Em O animal social é retomada a ideia de que nem sempre (ou quase nunca) o homem é movido pela razão

julho de 2014
Divulgação
O Iluminismo foi uma corrente filosófica, que surgiu no século 18 e defendia o uso da razão como melhor caminho para alcançar a liberdade. Para os iluministas, a natureza humana devia ser investigada da perspectiva racional, em oposição à visão religiosa que marcou a Europa medieval nos séculos anteriores. No final do século 19, porém, as teorias de Sigmund Freud escandalizaram a comunidade científica ao considerar que nem sempre (ou quase nunca) o homem é movido pela razão – na verdade, há todo um emaranhado inconsciente influenciando ações e pensamentos.
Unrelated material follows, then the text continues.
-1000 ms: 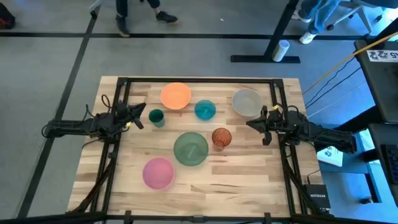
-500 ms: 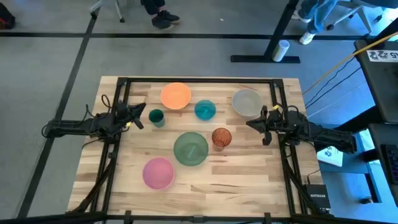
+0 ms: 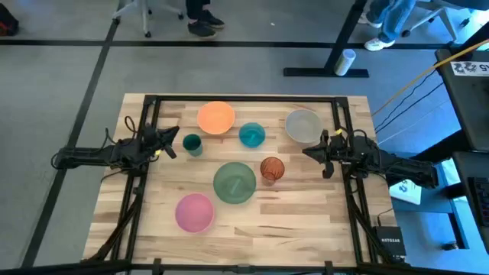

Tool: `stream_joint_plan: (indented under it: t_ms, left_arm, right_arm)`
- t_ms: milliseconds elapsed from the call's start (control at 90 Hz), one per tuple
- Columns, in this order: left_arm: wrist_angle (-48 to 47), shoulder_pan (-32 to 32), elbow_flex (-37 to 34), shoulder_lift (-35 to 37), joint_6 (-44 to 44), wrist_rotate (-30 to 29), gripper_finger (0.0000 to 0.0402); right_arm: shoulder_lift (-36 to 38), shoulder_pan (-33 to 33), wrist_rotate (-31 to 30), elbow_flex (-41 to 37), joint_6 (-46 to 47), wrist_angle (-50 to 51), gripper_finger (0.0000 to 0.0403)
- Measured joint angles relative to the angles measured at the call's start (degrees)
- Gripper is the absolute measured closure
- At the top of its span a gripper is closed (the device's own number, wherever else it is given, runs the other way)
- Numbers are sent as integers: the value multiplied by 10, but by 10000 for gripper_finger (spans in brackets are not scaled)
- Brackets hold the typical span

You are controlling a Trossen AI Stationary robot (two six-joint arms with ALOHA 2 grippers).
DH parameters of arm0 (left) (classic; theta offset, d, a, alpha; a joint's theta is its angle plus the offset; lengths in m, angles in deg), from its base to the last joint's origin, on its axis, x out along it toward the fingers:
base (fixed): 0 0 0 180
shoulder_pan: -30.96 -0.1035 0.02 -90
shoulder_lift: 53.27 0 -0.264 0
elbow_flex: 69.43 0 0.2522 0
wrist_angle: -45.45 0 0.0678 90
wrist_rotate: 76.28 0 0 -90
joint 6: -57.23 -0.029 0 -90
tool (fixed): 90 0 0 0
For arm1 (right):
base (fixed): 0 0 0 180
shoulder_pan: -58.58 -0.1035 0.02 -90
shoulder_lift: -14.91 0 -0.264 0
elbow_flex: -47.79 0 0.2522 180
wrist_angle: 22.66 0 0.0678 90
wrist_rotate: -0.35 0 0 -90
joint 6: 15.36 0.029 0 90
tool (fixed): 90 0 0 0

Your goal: Nest bowls inside each other

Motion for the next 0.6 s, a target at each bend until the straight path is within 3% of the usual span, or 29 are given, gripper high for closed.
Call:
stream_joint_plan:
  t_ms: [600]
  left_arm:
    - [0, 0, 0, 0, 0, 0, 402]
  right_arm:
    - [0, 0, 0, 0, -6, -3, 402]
Em O animal social, David Brooks, colunista do The New York Times, retoma ideias freudianas e reúne estudos neurocientíficos para mostrar como processos mentais inacessíveis à consciência organizam nosso pensamento, moldam julgamentos e estão subjacentes a muitas das habilidades de que necessitamos para sobreviver. Em linguagem acessível ao público geral, Brooks acompanha a vida de dois personagens, Harold e Erica, do nascimento à velhice. O autor descreve situações de tomada de decisão que esses personagens enfrentam ao longo da vida para mostrar que predisposição genética e estímulos ambientais (estrutura familiar e padrões culturais, por exemplo) interagem a todo instante, determinando as experiências individuais que serão decisivas para alcançar o que a sociedade chama de sucesso.

O animal social. David Brooks. Objetiva, 2014. 488 págs. R$ 49,90.